*INPUT FOR THIS TASK*.
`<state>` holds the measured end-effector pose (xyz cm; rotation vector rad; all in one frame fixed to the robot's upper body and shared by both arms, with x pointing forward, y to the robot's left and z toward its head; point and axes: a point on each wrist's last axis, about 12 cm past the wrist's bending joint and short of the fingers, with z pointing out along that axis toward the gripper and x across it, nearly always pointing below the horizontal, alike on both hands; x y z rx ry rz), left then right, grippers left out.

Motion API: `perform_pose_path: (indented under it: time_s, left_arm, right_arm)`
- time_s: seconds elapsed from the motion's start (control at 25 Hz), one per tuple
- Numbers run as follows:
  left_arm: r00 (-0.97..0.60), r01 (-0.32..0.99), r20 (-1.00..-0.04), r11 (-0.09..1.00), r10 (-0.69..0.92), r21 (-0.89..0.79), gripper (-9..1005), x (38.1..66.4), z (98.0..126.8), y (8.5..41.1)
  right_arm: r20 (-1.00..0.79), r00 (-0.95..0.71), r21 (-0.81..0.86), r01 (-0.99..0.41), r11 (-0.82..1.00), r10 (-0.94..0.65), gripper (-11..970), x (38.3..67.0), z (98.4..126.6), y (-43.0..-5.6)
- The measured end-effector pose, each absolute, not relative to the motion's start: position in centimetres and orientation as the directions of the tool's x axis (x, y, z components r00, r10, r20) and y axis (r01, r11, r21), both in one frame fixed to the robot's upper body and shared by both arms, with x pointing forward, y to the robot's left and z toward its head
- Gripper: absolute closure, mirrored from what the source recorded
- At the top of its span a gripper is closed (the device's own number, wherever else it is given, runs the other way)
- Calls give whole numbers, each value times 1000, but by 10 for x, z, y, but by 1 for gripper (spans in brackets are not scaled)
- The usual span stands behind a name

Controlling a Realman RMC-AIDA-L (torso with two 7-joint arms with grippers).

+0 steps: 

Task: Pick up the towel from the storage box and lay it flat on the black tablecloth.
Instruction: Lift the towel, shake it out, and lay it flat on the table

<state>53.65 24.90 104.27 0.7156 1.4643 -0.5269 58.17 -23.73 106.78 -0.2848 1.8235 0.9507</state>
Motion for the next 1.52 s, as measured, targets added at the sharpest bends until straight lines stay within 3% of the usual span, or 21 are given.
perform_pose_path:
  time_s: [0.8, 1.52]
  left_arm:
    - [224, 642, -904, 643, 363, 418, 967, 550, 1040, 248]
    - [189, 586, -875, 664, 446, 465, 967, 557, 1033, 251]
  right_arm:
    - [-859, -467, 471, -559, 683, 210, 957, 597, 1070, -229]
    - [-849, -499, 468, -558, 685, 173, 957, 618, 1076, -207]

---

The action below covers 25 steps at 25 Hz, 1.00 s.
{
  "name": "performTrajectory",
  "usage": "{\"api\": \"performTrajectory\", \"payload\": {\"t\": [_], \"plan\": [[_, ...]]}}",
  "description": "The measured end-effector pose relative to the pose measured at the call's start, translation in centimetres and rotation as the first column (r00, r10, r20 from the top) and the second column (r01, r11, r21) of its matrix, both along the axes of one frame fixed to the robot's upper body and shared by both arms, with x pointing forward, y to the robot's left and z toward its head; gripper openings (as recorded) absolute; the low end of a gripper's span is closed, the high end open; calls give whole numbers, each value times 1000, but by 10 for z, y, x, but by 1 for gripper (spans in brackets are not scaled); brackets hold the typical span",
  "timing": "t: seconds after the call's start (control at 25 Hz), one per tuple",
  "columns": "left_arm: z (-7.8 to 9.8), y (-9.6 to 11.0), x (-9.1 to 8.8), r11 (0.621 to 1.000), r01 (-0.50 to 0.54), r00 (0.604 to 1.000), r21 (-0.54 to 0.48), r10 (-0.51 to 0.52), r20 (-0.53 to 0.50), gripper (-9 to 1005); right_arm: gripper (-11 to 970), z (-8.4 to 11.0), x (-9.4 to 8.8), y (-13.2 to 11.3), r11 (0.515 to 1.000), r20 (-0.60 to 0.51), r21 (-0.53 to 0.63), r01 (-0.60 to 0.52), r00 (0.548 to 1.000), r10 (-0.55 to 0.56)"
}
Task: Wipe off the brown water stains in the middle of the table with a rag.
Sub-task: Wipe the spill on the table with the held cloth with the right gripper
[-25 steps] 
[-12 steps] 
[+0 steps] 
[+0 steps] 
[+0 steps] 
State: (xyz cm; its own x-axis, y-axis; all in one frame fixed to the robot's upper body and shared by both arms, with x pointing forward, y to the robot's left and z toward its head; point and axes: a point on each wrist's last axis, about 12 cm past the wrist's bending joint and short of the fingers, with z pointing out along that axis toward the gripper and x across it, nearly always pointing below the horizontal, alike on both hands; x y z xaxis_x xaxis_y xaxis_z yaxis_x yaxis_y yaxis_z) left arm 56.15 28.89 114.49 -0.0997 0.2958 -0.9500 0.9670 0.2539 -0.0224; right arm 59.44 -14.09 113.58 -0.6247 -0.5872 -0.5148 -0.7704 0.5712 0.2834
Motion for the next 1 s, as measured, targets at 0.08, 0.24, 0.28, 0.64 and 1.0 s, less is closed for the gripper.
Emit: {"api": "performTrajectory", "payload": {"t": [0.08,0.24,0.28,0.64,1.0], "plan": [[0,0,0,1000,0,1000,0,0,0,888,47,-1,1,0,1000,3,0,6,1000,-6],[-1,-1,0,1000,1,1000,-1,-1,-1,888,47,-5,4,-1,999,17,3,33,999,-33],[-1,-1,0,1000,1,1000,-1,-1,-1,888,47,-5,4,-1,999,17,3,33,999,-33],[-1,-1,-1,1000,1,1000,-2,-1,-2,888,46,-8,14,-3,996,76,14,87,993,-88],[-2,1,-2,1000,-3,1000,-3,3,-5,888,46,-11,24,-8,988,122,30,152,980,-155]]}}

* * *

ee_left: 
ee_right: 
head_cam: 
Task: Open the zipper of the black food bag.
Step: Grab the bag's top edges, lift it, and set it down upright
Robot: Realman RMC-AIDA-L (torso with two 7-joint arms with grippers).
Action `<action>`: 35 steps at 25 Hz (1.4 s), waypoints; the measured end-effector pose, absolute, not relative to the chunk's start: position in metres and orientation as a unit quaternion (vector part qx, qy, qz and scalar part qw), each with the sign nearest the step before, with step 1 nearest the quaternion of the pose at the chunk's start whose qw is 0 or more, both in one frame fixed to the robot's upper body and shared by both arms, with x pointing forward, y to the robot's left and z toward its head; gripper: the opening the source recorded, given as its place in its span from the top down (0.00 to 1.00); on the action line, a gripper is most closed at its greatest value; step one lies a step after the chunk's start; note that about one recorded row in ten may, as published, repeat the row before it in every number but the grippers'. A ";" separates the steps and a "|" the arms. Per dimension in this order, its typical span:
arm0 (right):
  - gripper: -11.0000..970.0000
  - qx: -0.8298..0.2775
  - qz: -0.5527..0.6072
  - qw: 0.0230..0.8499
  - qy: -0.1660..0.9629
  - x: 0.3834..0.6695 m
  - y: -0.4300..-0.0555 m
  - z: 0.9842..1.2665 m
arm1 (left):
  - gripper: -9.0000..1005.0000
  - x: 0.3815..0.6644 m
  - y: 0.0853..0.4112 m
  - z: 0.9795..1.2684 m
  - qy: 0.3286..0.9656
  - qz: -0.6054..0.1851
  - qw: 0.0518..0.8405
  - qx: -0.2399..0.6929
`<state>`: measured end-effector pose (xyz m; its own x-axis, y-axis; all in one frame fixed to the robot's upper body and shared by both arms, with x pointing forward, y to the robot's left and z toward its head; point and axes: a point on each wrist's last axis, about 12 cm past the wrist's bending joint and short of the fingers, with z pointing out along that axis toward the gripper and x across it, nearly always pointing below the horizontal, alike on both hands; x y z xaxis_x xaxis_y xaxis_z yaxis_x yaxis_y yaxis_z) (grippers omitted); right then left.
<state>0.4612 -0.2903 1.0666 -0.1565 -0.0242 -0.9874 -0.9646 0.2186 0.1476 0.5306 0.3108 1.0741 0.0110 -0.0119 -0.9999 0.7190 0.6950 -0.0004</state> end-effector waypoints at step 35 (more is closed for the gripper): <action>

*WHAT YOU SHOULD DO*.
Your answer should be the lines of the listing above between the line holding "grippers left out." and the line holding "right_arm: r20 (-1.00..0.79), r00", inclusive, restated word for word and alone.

*ANSWER SECTION*.
`<state>` holds the measured end-effector pose (xyz cm; rotation vector rad; all in one frame fixed to the robot's upper body and shared by both arms, with x pointing forward, y to the robot's left and z toward its head; point and axes: a point on each wrist's last axis, about 12 cm past the wrist's bending joint and short of the fingers, with z pointing out along that axis toward the gripper and x across it, nearly always pointing below the horizontal, alike on both hands; x y z rx ry rz), left then right, grippers left out.

Motion API: `perform_pose_path: (indented under it: time_s, left_arm, right_arm)`
- time_s: seconds elapsed from the motion's start (control at 25 Hz), one per tuple
- Numbers run as follows:
  left_arm: r00 (-0.97..0.60), r01 (-0.32..0.99), r20 (-1.00..-0.04), r11 (-0.09..1.00), r10 (-0.69..0.92), r21 (-0.89..0.79), gripper (-9..1005), x (38.1..66.4), z (98.0..126.8), y (8.5..41.1)
  right_arm: r20 (-1.00..0.79), r00 (-0.95..0.71), r21 (-0.81..0.86), r01 (-0.99..0.41), r11 (-0.82..1.00), r10 (-0.94..0.65), gripper (-11..970), x (38.3..67.0), z (98.4..126.6), y (-43.0..-5.6)

Nothing remains to add to the answer.